- _Directions_
Transcribe the listing exactly; drop the images.

- _Recorded data_
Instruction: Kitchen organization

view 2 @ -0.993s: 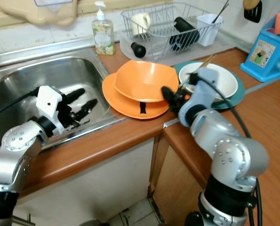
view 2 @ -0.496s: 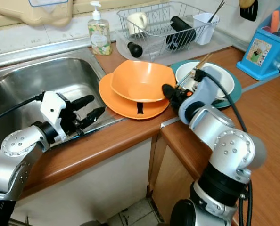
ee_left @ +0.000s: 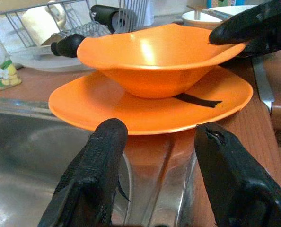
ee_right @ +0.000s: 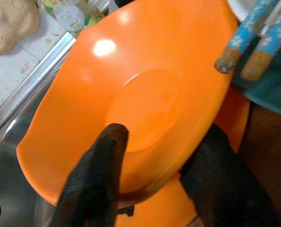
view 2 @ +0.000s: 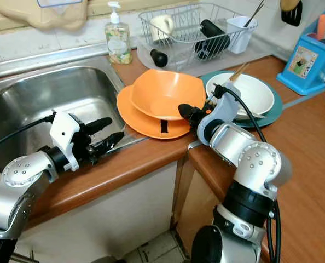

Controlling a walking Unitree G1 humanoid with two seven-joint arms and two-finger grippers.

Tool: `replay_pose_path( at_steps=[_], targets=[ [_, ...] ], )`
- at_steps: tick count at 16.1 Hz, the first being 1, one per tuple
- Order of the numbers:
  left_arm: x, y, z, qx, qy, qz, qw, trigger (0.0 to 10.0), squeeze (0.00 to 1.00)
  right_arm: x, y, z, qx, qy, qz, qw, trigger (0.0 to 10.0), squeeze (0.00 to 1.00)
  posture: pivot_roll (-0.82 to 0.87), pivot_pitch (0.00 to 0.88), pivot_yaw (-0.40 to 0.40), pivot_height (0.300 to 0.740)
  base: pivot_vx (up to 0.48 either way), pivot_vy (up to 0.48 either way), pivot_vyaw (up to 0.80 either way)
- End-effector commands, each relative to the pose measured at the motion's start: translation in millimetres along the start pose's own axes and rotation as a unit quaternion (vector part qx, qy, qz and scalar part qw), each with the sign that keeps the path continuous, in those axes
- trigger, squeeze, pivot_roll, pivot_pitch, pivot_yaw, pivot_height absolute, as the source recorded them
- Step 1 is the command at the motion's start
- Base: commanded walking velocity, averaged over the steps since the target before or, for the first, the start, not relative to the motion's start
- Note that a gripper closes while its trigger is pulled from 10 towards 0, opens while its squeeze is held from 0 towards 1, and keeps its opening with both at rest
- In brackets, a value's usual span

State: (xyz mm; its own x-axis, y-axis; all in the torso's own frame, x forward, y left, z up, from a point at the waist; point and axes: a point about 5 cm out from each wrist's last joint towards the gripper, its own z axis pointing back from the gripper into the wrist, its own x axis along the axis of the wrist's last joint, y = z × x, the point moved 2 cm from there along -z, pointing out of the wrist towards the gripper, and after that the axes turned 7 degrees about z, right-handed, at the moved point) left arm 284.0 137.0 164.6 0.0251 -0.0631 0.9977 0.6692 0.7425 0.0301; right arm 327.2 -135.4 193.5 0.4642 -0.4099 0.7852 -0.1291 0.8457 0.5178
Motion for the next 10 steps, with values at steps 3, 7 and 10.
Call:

- _Exercise result_
Instruction: Kitchen organization

view 2 @ -0.993s: 
view 2 @ -0.496s: 
ee_left @ +0.000s: 
ee_right @ +0.000s: 
view 2 @ +0.000s: 

Controlling a walking Unitree G1 humanoid with two seven-joint arms and two-finger grippers.

Tool: `replay_pose_path( at_steps=[_], targets=[ [_, ...] ], )`
- at_steps: tick count at 16.1 Hz, the first being 1, one per tuple
- Order of the numbers:
  left_arm: x, y, z, qx, qy, qz, qw, trigger (0.0 to 10.0), squeeze (0.00 to 1.00)
  right_arm: x, y, z, qx, qy, qz, qw, trigger (0.0 to 10.0), squeeze (0.00 to 1.00)
  posture: pivot_roll (-0.82 to 0.87), pivot_pitch (0.00 to 0.88), pivot_yaw (-0.40 to 0.40), pivot_height (0.300 to 0.740)
  base: pivot_vx (up to 0.48 either way), pivot_vy (up to 0.48 either way), pivot_vyaw (up to 0.80 either way)
- End-effector commands, each relative to the pose measured at the motion's start: translation in millimetres along the start pose's own axes and rotation as a unit quaternion (vector part qx, qy, qz and scalar part qw), each with the sign that keeps the path continuous, in those axes
- trigger, squeeze, pivot_roll, pivot_pitch, pivot_yaw, pivot_height absolute, as the source recorded them
- Step 1 is the command at the motion's start
- Base: commanded walking velocity, averaged over the steps since the target before or, for the first, the start, not relative to the motion's start
- Note that a gripper closes while its trigger is pulled from 10 towards 0, opens while its squeeze is held from 0 towards 1, and keeps its opening with both at rest
- In brackets, a value's usual span

State: (xyz mm; its own x-axis, y-axis; all in the torso's own frame, x forward, y left, z up, from a point at the waist; point and axes: a point about 5 cm out from each wrist's last joint towards the gripper, its own z axis pointing back from the gripper into the wrist, its own x axis along the axis of the wrist's last joint, y = z × x, the point moved 2 cm from there along -z, pointing out of the wrist towards the gripper, and after that the axes turned 7 degrees about z, right-handed, at the moved point) left arm 284.0 137.0 164.6 0.0251 -0.0631 0.9977 0.6692 0.7425 0.0301; right arm 327.2 -135.4 193.5 0.4642 -0.4099 0.7852 -0.1291 0.8457 0.5178
Motion for the next 10 steps, with values at steps 3, 7 and 10.
Call:

The output is done.